MAY 27, 2022
- Astra CEO Chris Kemp said the space industry will enable new technologies on Earth.
- Kemp compared the growing industry to the internet boom in the ’90s.
- He said the industry will need a global governance system in order to succeed.
Astra CEO Chris Kemp said the space industry is on the verge of becoming as ubiquitous as the internet.
“Space will be the next big platform,” Kemp told Insider in an interview at the World Economic Forum in Davos, Switzerland. “There is a tremendous amount of opportunity to solve problems here on Earth in space,” he added.
Kemp, who cofounded the aerospace company in 2016, highlighted several practical uses for space technology, like satellites, including tracking anything from water levels and energy to weather on Earth.

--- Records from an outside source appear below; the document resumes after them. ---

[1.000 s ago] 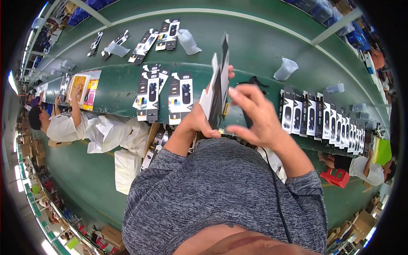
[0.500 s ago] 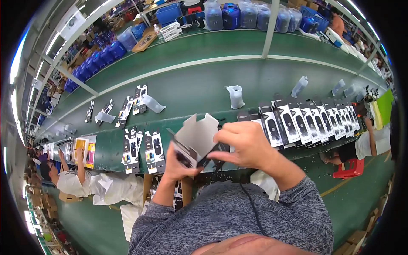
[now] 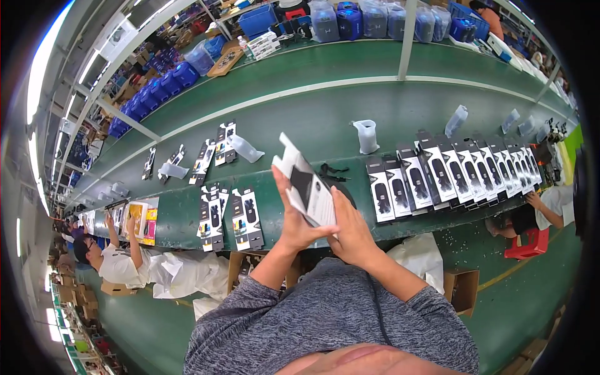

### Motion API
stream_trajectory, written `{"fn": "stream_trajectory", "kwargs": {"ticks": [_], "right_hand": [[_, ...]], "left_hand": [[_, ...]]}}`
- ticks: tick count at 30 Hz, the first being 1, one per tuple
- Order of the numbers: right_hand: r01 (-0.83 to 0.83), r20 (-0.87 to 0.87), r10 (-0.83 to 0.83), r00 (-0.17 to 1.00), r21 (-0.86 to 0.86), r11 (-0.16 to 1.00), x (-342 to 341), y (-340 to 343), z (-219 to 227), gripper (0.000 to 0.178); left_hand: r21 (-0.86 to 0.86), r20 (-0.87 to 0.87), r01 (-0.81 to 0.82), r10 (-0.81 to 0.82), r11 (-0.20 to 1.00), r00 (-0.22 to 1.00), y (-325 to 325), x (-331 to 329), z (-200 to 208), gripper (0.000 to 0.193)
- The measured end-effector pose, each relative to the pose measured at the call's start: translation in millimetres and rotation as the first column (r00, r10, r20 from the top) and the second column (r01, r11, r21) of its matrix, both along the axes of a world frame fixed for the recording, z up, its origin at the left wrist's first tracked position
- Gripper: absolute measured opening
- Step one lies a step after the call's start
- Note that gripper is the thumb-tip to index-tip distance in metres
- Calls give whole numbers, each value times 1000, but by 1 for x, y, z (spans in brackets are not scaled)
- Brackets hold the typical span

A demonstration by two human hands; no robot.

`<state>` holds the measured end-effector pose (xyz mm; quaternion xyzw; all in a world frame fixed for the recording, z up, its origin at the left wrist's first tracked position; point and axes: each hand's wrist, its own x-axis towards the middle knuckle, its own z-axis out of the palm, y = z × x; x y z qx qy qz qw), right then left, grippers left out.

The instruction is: The person folds flat cardboard packaging into boxes by hand and arranges the assembled boxes in a row on the table.

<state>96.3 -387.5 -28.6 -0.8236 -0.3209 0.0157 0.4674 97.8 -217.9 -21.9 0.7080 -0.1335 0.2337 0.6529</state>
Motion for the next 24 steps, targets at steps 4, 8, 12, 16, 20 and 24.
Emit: {"fn": "stream_trajectory", "kwargs": {"ticks": [4,8,12,16,20,24], "right_hand": [[-113,-128,152,980,273,955,1,-2,7,111],[-117,-167,232,958,510,852,14,-8,32,110],[-169,-134,320,938,631,757,12,-10,41,103],[-193,-94,336,937,661,725,16,-12,42,99],[-292,191,222,956,644,707,36,-17,64,95],[-373,221,305,926,662,650,37,-25,79,77]], "left_hand": [[-131,-12,83,-85,988,996,4,-10,17,125],[-235,-58,234,-254,943,965,-3,-31,27,109],[-252,-42,234,-252,939,967,-5,-30,33,103],[-116,25,213,-212,970,977,3,-22,38,86],[-90,65,292,-287,952,956,-4,-27,61,75],[15,156,218,-217,976,964,-8,-19,65,74]]}}
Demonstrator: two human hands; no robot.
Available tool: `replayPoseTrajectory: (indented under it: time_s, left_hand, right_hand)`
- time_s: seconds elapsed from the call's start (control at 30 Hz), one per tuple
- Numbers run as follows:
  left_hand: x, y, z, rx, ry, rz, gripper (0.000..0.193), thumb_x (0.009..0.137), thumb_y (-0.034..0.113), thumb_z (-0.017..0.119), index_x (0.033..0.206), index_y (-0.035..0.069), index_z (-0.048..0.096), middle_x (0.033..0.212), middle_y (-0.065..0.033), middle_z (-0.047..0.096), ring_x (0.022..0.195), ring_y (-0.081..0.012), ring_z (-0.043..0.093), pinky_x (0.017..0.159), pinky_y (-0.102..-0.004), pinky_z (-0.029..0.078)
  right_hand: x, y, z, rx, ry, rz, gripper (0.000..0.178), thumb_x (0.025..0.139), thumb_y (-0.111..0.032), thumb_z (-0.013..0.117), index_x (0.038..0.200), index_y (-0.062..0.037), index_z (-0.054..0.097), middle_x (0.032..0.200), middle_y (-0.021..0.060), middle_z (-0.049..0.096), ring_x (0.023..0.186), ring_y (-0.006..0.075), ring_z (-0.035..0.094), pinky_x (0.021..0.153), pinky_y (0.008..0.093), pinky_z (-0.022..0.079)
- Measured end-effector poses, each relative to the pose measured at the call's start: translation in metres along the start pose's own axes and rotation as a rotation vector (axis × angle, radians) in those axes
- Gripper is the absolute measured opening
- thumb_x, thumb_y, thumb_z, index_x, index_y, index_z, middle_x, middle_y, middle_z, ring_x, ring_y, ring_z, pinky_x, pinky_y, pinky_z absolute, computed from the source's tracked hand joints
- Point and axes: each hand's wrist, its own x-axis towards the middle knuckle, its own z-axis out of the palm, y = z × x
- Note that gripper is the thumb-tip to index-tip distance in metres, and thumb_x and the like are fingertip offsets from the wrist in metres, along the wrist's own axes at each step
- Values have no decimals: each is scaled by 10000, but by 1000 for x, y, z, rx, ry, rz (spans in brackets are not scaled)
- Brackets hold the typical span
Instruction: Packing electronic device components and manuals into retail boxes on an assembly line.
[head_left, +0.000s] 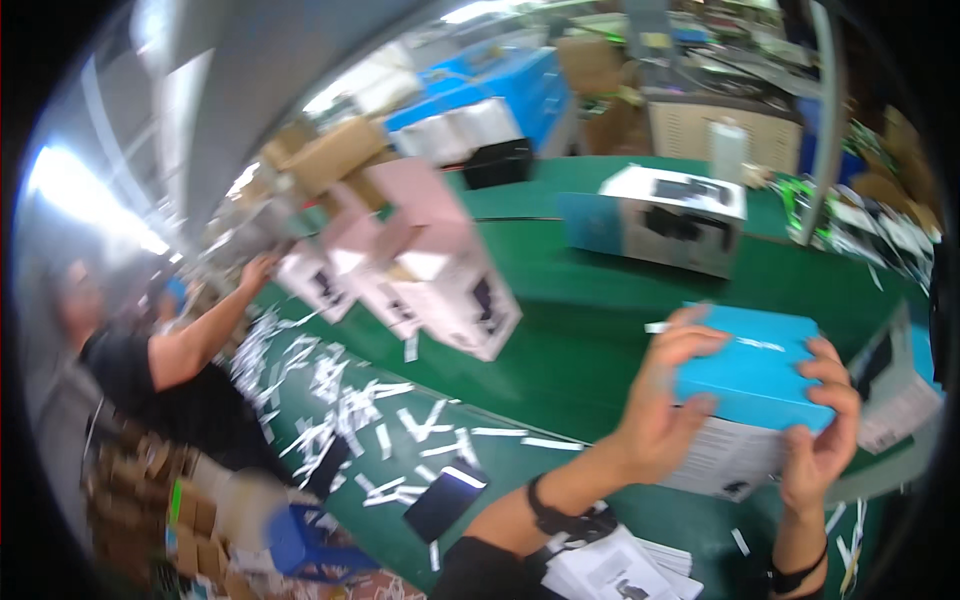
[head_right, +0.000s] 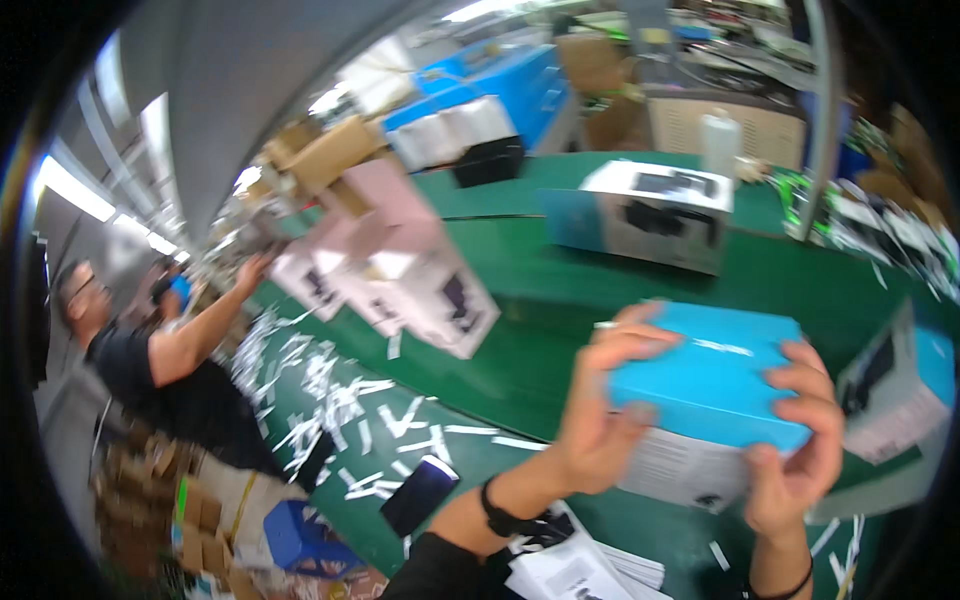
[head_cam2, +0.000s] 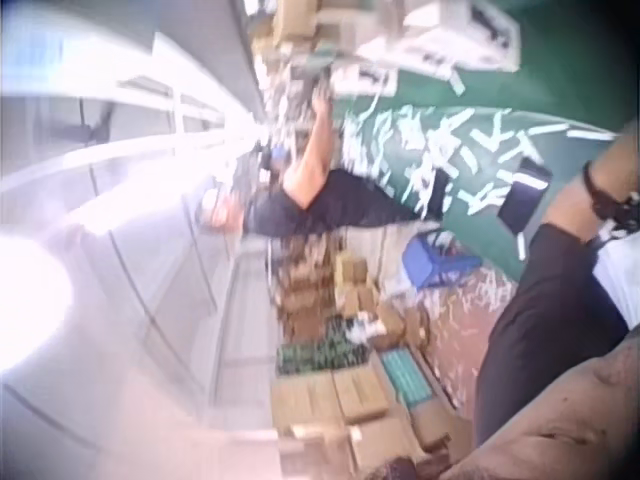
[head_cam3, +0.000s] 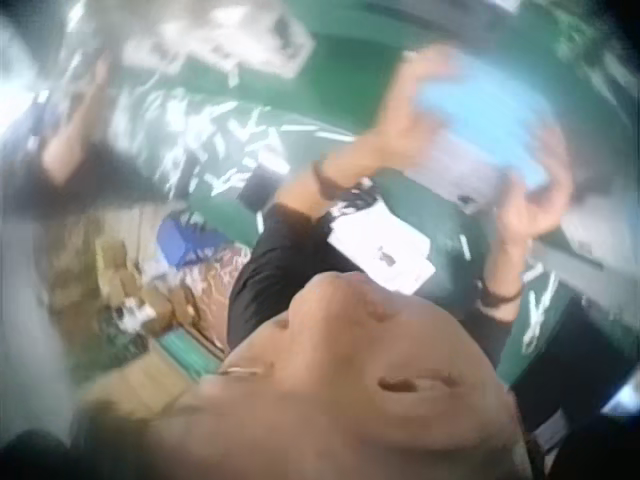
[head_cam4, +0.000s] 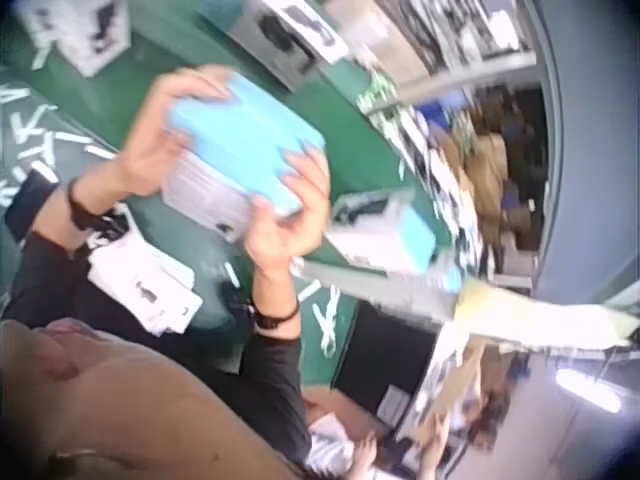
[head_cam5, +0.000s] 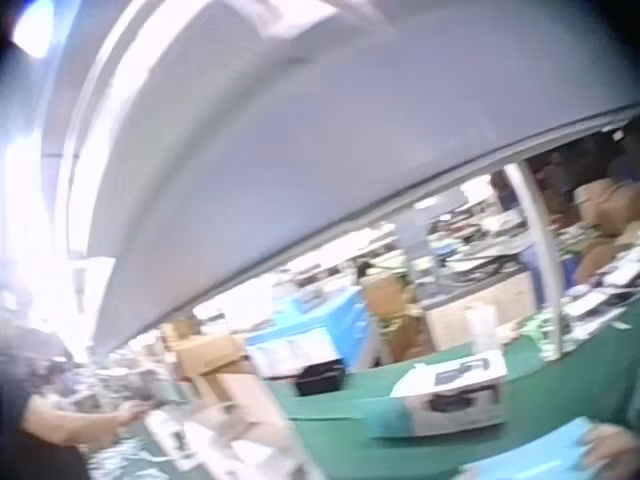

As space travel in the US has become more privatized, thousands of companies have stepped into the sector. The Astra CEO compared the recent interest in the space industry to the internet boom in the 90s.
In December, Space Tech Analytics found that there are over 10,000 private space tech companies collectively valued at over $4 trillion in the world. Earlier this month, Citigroup reported the space industry should reach $1 trillion in annual revenue by 2040.
Space exploration isn’t just about colonizing Mars or putting boots back on the Moon. Tech entrepreneurs like SpaceX CEO Elon Musk and Amazon founder Jeff Bezos have long presented space travel as a solution to climate change by moving people or industrial work off Earth, but Kemp sees its potential for everyday commercial use.
“The thing about Astra is we are a space tech company, we aren’t a space travel company, space tourism, space solutions company,” he said. “There are a bunch of companies out there that are focused on rockets. We are focused on space services that can be consumed by our customers.”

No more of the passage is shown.